The CBC talks to Canadian frostbikers to discover why they like to keep riding through the winter, and whether cars and bikes can coexist on snowy streets.

A 27-year old London woman is committing to riding a bicycle again for the first time in 13 years, even though she’s afraid of riding around cars.

Scottish advocates are calling for all motor vehicles to be fitted with Intelligent Speed Adaptation, which can be set to keep drivers from speeding, though it can be overridden with the push of a button.

WTF? After an Irish bicyclist records himself being “bumped” by a driver, but the police say it wasn’t a collision.

Evidently, the courts aren’t any tougher on killer drivers in Ireland than they are here.

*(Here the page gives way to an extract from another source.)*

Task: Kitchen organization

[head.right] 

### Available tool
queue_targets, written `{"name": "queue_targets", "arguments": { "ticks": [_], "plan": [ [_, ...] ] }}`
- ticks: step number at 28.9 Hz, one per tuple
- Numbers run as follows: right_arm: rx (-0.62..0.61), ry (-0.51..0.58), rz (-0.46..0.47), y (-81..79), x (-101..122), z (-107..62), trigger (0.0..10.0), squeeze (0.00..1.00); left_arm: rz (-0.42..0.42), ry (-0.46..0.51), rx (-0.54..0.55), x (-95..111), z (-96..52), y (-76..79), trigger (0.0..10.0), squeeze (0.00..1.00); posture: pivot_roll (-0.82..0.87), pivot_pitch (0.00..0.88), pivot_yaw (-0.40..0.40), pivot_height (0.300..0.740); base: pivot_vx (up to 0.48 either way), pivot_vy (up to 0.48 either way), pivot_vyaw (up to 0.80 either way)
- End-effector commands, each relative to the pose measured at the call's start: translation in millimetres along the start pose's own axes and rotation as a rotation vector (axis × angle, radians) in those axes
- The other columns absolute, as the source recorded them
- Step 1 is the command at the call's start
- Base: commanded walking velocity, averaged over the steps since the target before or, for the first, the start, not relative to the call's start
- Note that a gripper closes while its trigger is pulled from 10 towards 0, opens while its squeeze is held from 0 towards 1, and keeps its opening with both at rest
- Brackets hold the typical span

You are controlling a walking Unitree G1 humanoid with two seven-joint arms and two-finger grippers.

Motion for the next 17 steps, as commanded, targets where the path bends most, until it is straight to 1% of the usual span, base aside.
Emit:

Irish biking groups complain about a Twitter poll run by the local police that asked if it was more dangerous for bicyclists to run red lights or vehicles to park in bike lanes; needless to say, the driving public overwhelmingly blamed the people on bikes.

Finland considers offering consumer subsidies for ebikes to encourage their use.

The war on bikes goes on, as one Australian rider is forced off the road by an angry driver, and another pushed off his bike after the man stops to yell at him following a punishment pass.

 

Competitive Cycling

A new BBC documentary looks at why cycling is more than a sport in Colombia.

You may soon be able to invest in the Chinese parent company behind the Ironman and Tour de Suisse.

America’s only remaining Tour de France winner says Chris Froome was a bad, bad boy and deserves to be punished.

Hundreds of cyclists turn out for a ride to honor Jason Lowndes; the rising young Australian was killed in collision while on a training ride just before Christmas.

Red Bull says cyclocross is the perfect winter biking pursuit.

 

Finally…

Lots of people try to steal their bikes back, just not from the police. Wayfinding is always more fun when it points the wrong way.

And now you, too, can ride in Patrick Swayze’s lightly worn cycling shorts.